## Task goal:
Please find every line in the records below that contains the word "Express", and copy it.

## Records provided:

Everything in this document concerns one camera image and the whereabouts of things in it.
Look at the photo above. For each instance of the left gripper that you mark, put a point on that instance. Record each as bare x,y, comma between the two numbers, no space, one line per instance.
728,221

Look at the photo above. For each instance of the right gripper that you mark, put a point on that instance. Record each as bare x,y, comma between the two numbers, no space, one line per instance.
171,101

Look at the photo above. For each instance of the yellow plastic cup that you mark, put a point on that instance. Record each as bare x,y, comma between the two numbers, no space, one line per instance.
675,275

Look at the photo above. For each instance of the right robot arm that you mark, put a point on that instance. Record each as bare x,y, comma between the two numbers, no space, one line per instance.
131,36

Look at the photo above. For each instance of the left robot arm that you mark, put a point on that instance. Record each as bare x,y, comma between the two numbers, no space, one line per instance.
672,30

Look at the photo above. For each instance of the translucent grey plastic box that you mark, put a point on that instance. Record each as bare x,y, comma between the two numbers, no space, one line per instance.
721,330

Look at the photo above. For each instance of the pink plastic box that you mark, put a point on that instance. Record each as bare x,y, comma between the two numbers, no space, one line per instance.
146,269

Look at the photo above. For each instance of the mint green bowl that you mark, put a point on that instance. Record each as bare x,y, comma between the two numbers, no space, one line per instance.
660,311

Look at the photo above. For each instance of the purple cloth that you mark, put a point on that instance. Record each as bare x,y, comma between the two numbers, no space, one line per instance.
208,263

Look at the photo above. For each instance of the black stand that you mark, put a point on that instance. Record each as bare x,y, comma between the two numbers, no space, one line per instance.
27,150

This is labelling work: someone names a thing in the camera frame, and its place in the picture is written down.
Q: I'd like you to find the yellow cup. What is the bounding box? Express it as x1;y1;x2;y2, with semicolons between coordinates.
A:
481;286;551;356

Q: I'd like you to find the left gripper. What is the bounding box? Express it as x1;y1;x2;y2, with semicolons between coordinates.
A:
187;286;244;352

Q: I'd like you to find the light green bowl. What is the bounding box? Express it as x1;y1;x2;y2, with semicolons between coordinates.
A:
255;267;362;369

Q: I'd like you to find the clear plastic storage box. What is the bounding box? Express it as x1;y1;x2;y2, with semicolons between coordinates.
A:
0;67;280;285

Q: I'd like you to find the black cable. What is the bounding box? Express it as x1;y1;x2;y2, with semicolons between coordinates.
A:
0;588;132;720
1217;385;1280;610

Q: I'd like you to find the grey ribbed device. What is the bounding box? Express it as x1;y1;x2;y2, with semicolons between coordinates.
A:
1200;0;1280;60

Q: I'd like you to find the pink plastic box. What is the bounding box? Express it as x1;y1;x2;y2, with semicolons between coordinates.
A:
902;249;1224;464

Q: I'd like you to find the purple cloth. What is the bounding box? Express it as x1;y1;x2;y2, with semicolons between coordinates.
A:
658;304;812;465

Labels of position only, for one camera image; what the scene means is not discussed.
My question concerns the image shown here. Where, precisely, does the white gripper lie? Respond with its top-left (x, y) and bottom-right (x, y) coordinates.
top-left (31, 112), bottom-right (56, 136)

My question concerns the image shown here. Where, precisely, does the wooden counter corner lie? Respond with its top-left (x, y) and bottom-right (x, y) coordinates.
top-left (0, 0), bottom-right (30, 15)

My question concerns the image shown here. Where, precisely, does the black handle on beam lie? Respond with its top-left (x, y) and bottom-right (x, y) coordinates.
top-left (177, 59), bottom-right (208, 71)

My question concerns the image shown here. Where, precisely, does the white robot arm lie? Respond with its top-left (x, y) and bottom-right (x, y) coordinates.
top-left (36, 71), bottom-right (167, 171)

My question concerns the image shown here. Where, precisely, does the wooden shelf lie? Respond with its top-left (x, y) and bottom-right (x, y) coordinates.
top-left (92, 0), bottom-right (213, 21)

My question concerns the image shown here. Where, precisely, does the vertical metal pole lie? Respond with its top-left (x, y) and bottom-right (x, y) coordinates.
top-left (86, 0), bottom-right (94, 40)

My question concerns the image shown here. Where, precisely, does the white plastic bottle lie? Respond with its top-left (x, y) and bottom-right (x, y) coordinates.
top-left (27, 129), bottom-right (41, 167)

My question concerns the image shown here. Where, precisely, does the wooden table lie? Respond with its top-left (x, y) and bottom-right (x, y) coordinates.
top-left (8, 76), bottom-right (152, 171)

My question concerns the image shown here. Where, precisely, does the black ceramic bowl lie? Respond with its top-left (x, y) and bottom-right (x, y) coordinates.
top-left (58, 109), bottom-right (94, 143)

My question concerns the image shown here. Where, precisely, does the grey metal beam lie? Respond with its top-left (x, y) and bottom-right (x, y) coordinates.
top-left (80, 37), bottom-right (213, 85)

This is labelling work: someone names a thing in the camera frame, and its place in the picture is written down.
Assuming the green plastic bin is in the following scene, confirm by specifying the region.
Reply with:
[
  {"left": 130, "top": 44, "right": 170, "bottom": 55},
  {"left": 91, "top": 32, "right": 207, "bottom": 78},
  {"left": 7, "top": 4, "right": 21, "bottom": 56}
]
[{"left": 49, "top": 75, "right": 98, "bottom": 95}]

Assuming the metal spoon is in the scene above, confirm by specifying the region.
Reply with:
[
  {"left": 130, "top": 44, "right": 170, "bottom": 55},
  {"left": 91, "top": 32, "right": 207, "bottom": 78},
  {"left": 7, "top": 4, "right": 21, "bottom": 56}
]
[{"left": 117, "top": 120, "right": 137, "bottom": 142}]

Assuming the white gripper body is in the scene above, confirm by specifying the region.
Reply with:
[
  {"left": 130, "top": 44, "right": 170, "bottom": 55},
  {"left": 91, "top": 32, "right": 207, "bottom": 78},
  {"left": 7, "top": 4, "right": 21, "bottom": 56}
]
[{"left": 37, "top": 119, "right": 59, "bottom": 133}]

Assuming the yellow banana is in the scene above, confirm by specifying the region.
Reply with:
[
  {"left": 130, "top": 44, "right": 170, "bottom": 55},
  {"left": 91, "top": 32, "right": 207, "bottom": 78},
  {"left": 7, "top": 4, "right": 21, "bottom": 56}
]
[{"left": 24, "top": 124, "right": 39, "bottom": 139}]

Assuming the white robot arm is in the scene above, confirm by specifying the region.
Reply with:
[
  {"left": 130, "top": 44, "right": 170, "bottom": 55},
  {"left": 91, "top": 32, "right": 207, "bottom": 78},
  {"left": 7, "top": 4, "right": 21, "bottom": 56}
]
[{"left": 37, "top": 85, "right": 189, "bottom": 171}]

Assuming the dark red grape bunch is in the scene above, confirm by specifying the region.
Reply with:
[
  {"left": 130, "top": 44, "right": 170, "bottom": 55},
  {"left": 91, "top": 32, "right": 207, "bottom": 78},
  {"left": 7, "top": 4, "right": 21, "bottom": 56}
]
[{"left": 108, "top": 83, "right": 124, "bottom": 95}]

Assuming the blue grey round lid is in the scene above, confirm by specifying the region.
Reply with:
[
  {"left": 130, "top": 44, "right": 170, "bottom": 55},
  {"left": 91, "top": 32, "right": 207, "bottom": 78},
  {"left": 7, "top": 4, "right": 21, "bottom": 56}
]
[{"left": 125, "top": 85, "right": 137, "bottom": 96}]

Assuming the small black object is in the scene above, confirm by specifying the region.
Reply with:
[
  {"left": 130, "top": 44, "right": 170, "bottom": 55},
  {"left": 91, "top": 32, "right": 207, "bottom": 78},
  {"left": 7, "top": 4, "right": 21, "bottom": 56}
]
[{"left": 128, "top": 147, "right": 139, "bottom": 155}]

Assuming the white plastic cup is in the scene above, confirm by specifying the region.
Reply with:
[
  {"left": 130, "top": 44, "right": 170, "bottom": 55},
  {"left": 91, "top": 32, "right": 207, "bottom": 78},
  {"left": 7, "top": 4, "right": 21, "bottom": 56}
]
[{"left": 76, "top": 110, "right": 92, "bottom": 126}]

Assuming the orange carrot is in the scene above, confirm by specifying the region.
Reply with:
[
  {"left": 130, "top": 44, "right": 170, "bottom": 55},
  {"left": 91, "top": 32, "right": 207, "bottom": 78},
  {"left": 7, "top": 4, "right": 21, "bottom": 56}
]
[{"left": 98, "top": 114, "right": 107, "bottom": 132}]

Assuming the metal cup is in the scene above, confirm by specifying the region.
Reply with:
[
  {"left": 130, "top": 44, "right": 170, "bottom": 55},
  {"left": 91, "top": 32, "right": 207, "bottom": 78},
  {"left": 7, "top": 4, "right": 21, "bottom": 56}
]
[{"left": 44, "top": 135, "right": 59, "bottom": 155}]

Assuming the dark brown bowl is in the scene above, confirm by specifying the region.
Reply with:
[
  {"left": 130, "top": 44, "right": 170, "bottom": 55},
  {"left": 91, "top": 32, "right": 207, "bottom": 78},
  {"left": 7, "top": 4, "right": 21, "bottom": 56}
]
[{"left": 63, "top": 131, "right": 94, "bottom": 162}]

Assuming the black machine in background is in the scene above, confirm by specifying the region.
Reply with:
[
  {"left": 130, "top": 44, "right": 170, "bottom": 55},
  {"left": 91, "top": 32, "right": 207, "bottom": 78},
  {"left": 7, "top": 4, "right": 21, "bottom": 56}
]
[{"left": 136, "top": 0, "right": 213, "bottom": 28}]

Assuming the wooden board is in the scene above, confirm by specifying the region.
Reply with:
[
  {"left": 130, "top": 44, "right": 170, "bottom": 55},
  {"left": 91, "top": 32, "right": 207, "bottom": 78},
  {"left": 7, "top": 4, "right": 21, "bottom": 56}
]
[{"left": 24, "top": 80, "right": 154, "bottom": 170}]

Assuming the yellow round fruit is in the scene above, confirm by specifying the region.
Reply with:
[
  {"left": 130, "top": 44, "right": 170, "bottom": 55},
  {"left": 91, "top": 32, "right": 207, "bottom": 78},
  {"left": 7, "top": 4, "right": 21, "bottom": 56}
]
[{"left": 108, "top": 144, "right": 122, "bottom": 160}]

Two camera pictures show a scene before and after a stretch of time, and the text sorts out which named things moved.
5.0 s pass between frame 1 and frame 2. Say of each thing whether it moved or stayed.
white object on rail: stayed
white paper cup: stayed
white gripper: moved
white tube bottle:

## Task answer:
Q: I'd like you to find the yellow cup. What is the bounding box? Express it as x1;y1;x2;y2, with semicolons between coordinates.
Q: I'd like you to find the left gripper. What is the bounding box? Express it as x1;y1;x2;y2, with semicolons between coordinates.
Q: I'd like you to find the light green bowl. What is the bounding box? Express it as x1;y1;x2;y2, with semicolons between coordinates.
Q: I'd like you to find the clear plastic storage box. What is the bounding box? Express it as x1;y1;x2;y2, with semicolons between coordinates.
Q: I'd like you to find the black cable. What is the bounding box? Express it as x1;y1;x2;y2, with semicolons between coordinates.
Q: I'd like you to find the grey ribbed device. What is the bounding box? Express it as x1;y1;x2;y2, with semicolons between coordinates.
Q: I'd like you to find the pink plastic box. What is the bounding box? Express it as x1;y1;x2;y2, with semicolons between coordinates.
Q: I'd like you to find the purple cloth. What is the bounding box? Express it as x1;y1;x2;y2, with semicolons between coordinates.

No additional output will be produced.